--- Available data Enclosed Below ---

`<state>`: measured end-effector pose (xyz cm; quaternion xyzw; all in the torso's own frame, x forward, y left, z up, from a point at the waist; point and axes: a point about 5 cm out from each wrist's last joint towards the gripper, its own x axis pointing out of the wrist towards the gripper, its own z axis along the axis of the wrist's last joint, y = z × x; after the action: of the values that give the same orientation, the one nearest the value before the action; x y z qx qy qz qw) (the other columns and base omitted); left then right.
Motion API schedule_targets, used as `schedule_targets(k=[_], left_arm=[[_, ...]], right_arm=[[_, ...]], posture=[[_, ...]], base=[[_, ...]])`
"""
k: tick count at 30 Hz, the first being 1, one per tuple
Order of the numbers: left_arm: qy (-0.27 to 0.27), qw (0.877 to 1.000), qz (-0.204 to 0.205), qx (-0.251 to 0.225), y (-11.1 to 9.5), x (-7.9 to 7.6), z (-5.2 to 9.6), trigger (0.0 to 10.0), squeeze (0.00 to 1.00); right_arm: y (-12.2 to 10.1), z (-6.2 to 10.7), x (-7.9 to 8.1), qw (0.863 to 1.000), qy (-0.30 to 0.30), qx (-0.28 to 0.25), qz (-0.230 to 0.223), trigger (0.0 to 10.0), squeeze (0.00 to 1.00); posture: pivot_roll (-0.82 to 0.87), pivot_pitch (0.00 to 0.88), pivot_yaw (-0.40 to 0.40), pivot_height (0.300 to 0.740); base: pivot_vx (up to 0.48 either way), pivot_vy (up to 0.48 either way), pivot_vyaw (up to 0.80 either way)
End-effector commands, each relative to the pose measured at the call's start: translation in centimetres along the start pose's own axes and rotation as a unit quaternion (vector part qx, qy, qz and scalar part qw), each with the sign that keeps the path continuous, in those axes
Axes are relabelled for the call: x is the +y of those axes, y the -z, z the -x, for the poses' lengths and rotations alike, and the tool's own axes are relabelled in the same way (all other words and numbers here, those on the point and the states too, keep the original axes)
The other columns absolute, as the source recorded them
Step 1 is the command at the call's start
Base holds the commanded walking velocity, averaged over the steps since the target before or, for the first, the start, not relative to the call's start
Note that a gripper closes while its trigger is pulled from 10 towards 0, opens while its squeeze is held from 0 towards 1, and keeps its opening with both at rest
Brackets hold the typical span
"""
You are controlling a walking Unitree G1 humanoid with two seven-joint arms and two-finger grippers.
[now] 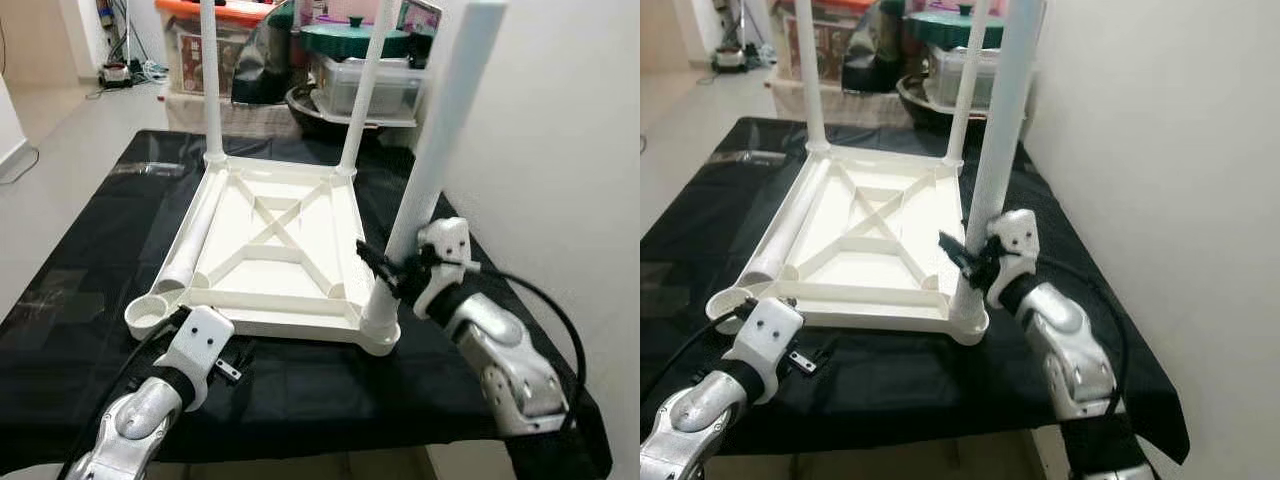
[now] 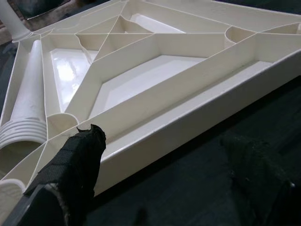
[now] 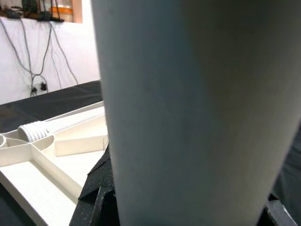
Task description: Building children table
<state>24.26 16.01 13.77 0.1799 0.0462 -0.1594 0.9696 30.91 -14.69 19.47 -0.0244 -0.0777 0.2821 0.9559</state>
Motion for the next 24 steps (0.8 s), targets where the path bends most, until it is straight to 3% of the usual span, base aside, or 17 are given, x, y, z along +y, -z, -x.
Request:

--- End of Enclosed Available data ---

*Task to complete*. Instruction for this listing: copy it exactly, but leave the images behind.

*Result*.
`<state>`: measured end-effector pose (xyz cm; quaternion xyzw; all in the torso's own frame, x forward, y left, z up, from a point at the waist; point and axes: a point about 5 cm out from each wrist's last joint towards the gripper, its own x axis pointing out of the wrist towards the gripper, its own z axis along the axis of the wrist's last joint, y = z × x; after the action: of the values that give the same orientation, the one nearest the value before the action; x y z qx qy qz qw) (the other columns and base omitted); left then right.
Motion API schedule_targets, used as `schedule_targets(k=[_], left_arm=[[_, ...]], right_arm=[[_, ...]], posture=[[_, ...]], base=[[_, ...]])`
"""
k: tick count at 30 Hz, the first being 1, one per tuple
Order of the numbers: left_arm: qy (-0.27 to 0.27), qw (0.877 to 1.000), qz (-0.204 to 0.205), qx (-0.251 to 0.225), y (-11.1 to 9.5), x (-7.9 to 7.6), z (-5.2 to 9.6), trigger (0.0 to 10.0), squeeze (0.00 to 1.00); right_arm: y (-12.2 to 10.1), z (-6.2 to 10.7), x (-7.9 to 8.1), qw (0.863 to 1.000), qy (-0.30 to 0.30), qx (-0.28 to 0.25), qz (-0.230 to 0.223), trigger (0.0 to 10.0), squeeze (0.00 to 1.00); posture: pivot_roll (-0.82 to 0.87), pivot_pitch (0.00 to 0.88), pivot_yaw (-0.40 to 0.40), pivot_height (0.300 to 0.740); base: pivot_vx (up to 0.48 either way), pivot_vy (up to 0.48 either way), pivot_vyaw (up to 0.80 either way)
End-effector commands, each relative to the pose measured at the call's start: translation in centimetres along the start pose's own axes and rotation as a unit quaternion (vector part qx, qy, qz and scalar part qw), each with the sign that keeps the path continuous, in those axes
Axes are relabelled for the call: x is the +y of those axes, y the -z, z the -x, for the poses' lengths and rotations alike, and the tool's own axes are relabelled in the same way (all other words and numbers here, those on the point and the states too, keep the original axes)
The other columns absolute, as the source recorded them
Step 1 is the command at the call's start
Base holds the commanded walking velocity, averaged over the steps since the target before or, for the first, the start, not relative to the call's start
Note that a gripper closes while its trigger is pulled from 10 towards 0, opens while its squeeze is held from 0 towards 1, and keeps its opening with both at rest
Brackets hold the typical span
"""
You are controlling a walking Unitree G1 humanoid with two seven-joint arms and two-finger grippers.
[now] 
[now] 
[now] 
Task description: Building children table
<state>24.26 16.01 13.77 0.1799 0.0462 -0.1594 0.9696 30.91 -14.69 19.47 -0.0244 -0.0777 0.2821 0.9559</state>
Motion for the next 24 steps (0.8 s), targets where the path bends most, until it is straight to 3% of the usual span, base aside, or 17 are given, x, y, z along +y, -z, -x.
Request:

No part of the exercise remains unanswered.